Many of us in the UK are sick of Brexit, and it hasn’t even happened yet. We have been living through the Brexit referendum and its aftermath, Brexit as process, for more than three years. Keen political observers and pundits may be among those who are fed up, though they keep a closer eye on matters, and some of them have reporter’s duties to uphold.
One of the aspects of this whole business which is not often examined, with regards to Brexit and politics more generally, is the use and abuse of political rhetoric. I have chosen a few terms that are over-used by our politicians and try to unpick them below. Since they generally pass without question, and are key to how we are persuaded, or otherwise, I thought it would be a helpful exercise. This is part politics and economics, part semantics.
When others are trying to persuade us using rhetoric, one must keep in mind that words are not the same thing as that to which they refer. Words are not reality. Words are symbols used in communication to convey meaning. While it is both inconvenient and practically impossible to contest every word as it is uttered, it should be remembered that ideas and concepts, however we name or describe them, miss out much of the related information that we can potentially perceive with our senses, as well as much that we cannot.
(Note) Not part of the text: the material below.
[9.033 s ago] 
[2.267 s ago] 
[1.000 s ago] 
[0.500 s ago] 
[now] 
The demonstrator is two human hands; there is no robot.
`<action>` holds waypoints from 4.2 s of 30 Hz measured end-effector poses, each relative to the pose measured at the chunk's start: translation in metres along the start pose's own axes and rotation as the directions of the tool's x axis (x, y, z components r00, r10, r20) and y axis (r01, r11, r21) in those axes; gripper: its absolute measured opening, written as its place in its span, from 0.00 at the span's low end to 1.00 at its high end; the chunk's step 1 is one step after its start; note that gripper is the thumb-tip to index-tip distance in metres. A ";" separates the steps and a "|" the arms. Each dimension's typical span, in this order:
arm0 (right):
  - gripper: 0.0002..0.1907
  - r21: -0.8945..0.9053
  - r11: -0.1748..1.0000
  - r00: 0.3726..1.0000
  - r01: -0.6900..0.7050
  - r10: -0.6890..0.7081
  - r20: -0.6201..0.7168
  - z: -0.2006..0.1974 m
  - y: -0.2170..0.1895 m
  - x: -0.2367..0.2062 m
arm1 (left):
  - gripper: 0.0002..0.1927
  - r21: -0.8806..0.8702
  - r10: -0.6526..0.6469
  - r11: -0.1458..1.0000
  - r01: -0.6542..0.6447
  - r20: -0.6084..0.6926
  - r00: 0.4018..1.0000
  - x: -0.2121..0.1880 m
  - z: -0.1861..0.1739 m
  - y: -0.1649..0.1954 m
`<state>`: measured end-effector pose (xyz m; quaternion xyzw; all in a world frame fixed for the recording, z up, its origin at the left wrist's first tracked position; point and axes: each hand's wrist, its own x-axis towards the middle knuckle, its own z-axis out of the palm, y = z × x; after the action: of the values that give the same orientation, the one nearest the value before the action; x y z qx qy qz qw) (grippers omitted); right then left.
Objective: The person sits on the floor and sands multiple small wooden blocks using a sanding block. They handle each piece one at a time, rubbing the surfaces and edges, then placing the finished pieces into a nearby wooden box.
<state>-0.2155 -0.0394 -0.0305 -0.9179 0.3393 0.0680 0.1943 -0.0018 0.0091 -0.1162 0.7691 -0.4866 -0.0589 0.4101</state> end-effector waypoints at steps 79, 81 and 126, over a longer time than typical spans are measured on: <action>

Our sensory experiences are mediated by our nervous system and the ways in which it is structured and has learned to process information. We tend to believe that what we perceive is equal to reality, whereas whatever reality might be, it has been filtered by our often biased and very human brain. Snakes can perceive heat waves, allowing them to “see” in the dark. Humans perceive things differently. This does not make either perception the “correct” reality, rather each one is partial.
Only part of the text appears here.